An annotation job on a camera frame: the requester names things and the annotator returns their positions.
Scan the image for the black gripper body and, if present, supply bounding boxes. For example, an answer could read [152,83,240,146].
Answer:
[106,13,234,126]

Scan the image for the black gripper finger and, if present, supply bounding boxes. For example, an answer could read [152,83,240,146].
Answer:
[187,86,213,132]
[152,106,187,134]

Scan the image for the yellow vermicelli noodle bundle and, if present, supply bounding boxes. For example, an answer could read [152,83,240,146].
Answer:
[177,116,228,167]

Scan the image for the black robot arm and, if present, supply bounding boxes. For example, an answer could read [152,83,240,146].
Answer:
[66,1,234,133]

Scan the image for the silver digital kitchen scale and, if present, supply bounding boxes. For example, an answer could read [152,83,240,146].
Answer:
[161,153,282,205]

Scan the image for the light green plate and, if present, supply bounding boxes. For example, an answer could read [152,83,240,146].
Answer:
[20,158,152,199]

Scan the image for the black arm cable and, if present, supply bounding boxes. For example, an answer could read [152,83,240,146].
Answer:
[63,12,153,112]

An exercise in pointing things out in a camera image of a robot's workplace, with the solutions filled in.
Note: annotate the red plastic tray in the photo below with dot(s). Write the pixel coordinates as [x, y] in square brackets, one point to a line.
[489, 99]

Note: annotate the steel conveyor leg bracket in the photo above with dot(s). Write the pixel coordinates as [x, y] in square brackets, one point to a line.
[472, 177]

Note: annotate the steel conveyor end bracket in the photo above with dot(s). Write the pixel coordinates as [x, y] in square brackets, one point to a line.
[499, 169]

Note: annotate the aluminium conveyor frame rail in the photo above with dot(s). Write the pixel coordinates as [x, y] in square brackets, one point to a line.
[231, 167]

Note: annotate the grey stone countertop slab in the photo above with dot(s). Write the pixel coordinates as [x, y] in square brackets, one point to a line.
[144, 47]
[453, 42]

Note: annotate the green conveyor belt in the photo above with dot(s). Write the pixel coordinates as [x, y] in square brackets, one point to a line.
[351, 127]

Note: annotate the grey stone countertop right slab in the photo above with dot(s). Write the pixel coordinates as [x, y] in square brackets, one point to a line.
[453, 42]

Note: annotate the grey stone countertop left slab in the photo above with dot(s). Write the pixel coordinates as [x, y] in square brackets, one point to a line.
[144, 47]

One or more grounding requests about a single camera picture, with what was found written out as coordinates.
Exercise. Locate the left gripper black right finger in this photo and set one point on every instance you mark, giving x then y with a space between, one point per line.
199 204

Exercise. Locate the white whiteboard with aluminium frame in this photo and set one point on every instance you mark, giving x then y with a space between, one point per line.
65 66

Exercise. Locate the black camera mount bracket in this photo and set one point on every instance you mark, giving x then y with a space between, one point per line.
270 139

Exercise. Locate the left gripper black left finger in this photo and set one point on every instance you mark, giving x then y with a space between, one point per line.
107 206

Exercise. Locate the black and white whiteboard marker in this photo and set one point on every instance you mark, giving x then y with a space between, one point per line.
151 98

- _EXERCISE DESCRIPTION_:
From top to bottom, reproduce the material exactly.

- _RESULT OF THIS TASK_:
An annotation job on a camera frame: the requester names things and the annotator returns their positions.
Scan the image for the black gripper body and, if present, supply bounding boxes. For example, an answer could read [152,83,240,146].
Answer:
[106,13,234,126]

Scan the image for the black gripper finger and, if present, supply bounding boxes. For example, an answer could read [152,83,240,146].
Answer:
[187,86,213,132]
[152,106,187,134]

Scan the image for the yellow vermicelli noodle bundle and, if present, supply bounding boxes. For example, an answer could read [152,83,240,146].
Answer:
[177,116,228,167]

Scan the image for the black robot arm and, if present, supply bounding boxes. For example, an answer could read [152,83,240,146].
Answer:
[66,1,234,133]

Scan the image for the silver digital kitchen scale and, if present, supply bounding boxes. For example, an answer could read [152,83,240,146].
Answer:
[161,153,282,205]

Scan the image for the light green plate and, if present, supply bounding boxes. For example, an answer could read [152,83,240,146].
Answer:
[20,158,152,199]

Scan the image for the black arm cable and, if present, supply bounding boxes. For example, an answer could read [152,83,240,146].
Answer:
[63,12,153,112]

An exercise in pointing things out in a camera image of a robot's workplace, with the solutions filled in.
Note: annotate the red plastic tray in the photo below with dot(s). Write the pixel coordinates as [x, y] in square brackets, one point to a line.
[489, 99]

Note: annotate the steel conveyor leg bracket in the photo above with dot(s). Write the pixel coordinates as [x, y] in square brackets, one point to a line.
[472, 177]

Note: annotate the steel conveyor end bracket in the photo above with dot(s). Write the pixel coordinates as [x, y] in square brackets, one point to a line.
[499, 169]

Note: annotate the aluminium conveyor frame rail in the photo above with dot(s). Write the pixel coordinates as [x, y] in square brackets, one point to a line.
[231, 167]

Note: annotate the grey stone countertop slab in the photo above with dot(s). Write the pixel coordinates as [x, y] in square brackets, one point to a line.
[144, 47]
[453, 42]

Note: annotate the green conveyor belt in the photo above with dot(s). Write the pixel coordinates as [x, y] in square brackets, one point to a line.
[351, 127]

Note: annotate the grey stone countertop right slab in the photo above with dot(s). Write the pixel coordinates as [x, y] in square brackets, one point to a line.
[453, 42]

Note: annotate the grey stone countertop left slab in the photo above with dot(s). Write the pixel coordinates as [x, y] in square brackets, one point to a line.
[144, 47]

One or more grounding requests about a single camera picture, with what was found written out as coordinates.
Exercise. Locate the left gripper black right finger in this photo and set one point on every instance you mark, giving x then y with a space between, one point per line.
199 204

Exercise. Locate the white whiteboard with aluminium frame in this photo and set one point on every instance you mark, giving x then y with a space between, one point per line.
65 66

Exercise. Locate the black camera mount bracket in this photo and set one point on every instance you mark, giving x then y with a space between, one point per line.
270 139

Exercise. Locate the left gripper black left finger in this photo and set one point on every instance you mark, giving x then y with a space between, one point per line.
107 206

Exercise. Locate the black and white whiteboard marker in this photo and set one point on every instance you mark, giving x then y with a space between, one point per line.
151 98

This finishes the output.